Also I'm not sure how/if they filter out bot traffic. Twitter, as I understand
it, is mostly bots and fake follower accounts with human traffic being a tiny
fraction of the data. Kinda like the old days of Usenet where 99% of the
traffic was computers sending binaries to each other and only a tiny fraction
was human to human text discussion. I would imagine the happiness sentiment of
a mere repetitive shell script could distort the data such that the average is
highly compressed around the 5 result. Possibly if we assume a nuclear plant
meltdown should have scored a 1 on any realistic and reasonable human scale,
then dropping only a tenth of that might indicate twitter is, to one sig fig,
maybe ninety percent inhuman repetitive bot traffic.

To some extent twitter is workforce automation for echo chambers and
signalling group affinity and membership; I'm not sure the mood of an
environment in that context means anything when related to the real world,
which reduces the significance of horrible events resulting in small signals.
Surely, tens of thousands of deaths and nuclear contamination have nothing to
do with trying to fit in with the cool kids, or at least a tiny subset of the
population who think they're cool kids, which is a counterexample to my
mathematical model in the paragraph above.

------
gillesjacobs
The news article is misrepresenting several things:

1) Obviously, Twitter is not representative of the whole internet and its
users. Twitter has a particularly activistic base, so it's no wonder
"happiness" went down after Trump got elected.

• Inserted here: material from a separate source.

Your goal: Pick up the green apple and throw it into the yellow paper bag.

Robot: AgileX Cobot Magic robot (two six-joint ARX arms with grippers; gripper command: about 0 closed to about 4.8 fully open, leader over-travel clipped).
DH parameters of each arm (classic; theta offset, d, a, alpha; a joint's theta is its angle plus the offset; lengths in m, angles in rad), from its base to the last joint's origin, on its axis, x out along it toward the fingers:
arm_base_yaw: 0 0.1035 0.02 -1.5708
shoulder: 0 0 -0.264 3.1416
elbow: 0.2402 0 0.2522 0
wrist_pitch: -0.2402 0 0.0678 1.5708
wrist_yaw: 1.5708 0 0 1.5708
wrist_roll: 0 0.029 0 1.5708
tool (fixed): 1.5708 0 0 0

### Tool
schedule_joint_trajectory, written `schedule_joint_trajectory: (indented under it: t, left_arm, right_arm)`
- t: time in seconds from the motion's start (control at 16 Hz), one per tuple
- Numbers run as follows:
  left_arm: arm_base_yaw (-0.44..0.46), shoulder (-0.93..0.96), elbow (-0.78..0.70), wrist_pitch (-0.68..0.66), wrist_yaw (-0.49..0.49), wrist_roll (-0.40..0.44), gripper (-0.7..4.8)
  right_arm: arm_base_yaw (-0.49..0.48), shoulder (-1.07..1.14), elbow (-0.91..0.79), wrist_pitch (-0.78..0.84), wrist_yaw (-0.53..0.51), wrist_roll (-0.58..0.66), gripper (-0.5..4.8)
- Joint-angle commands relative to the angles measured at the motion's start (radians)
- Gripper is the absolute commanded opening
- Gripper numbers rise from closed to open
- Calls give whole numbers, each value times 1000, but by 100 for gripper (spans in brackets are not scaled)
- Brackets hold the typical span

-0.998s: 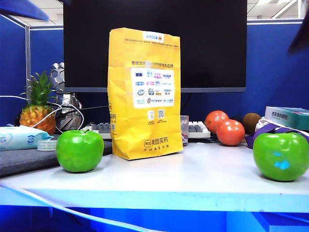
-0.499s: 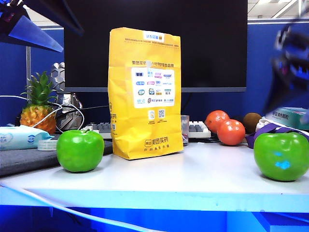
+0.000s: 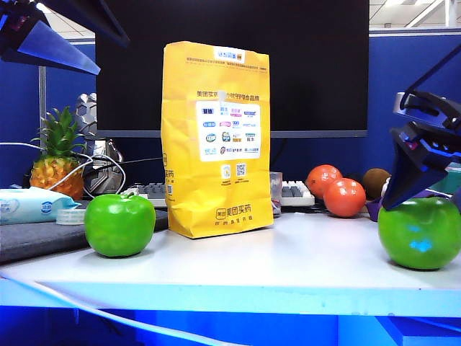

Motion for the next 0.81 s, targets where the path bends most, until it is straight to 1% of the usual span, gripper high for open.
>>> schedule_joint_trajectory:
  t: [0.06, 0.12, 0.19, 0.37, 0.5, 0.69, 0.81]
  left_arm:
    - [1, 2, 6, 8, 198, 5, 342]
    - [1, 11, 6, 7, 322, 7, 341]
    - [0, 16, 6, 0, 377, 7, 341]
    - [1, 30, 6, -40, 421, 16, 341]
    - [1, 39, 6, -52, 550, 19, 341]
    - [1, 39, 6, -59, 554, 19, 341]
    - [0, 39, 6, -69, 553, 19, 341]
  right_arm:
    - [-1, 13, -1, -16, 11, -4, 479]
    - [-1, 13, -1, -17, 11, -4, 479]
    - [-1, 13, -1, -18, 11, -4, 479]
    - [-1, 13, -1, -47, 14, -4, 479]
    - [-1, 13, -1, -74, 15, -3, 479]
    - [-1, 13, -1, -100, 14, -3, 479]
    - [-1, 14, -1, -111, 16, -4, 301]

2) It misrepresents the performance of the sentiment analysis method used:

This is based on sentiment detection research done in 2011 explained here:
[https://journals.plos.org/plosone/article?id=10.1371/journal...](https://journals.plos.org/plosone/article?id=10.1371/journal.pone.0026752)

They used a fairly simple lexicon-based sentiment analysis approach which even
in 2011 was not even close to the state-of-the-art. They first create a
sentiment/subjectivity dictionary by letting MTurkers rate words in different
categories such as "happiness", "laughter", "greed", "hate", etc. For the
final "positivity" score they add the matching words in Twitter posts.

This is a simple and efficient approach but produces fairly unreliable results
w.r.t. negation, valence shifting, etc. Even in 2011, machine learning
approaches were much better usually.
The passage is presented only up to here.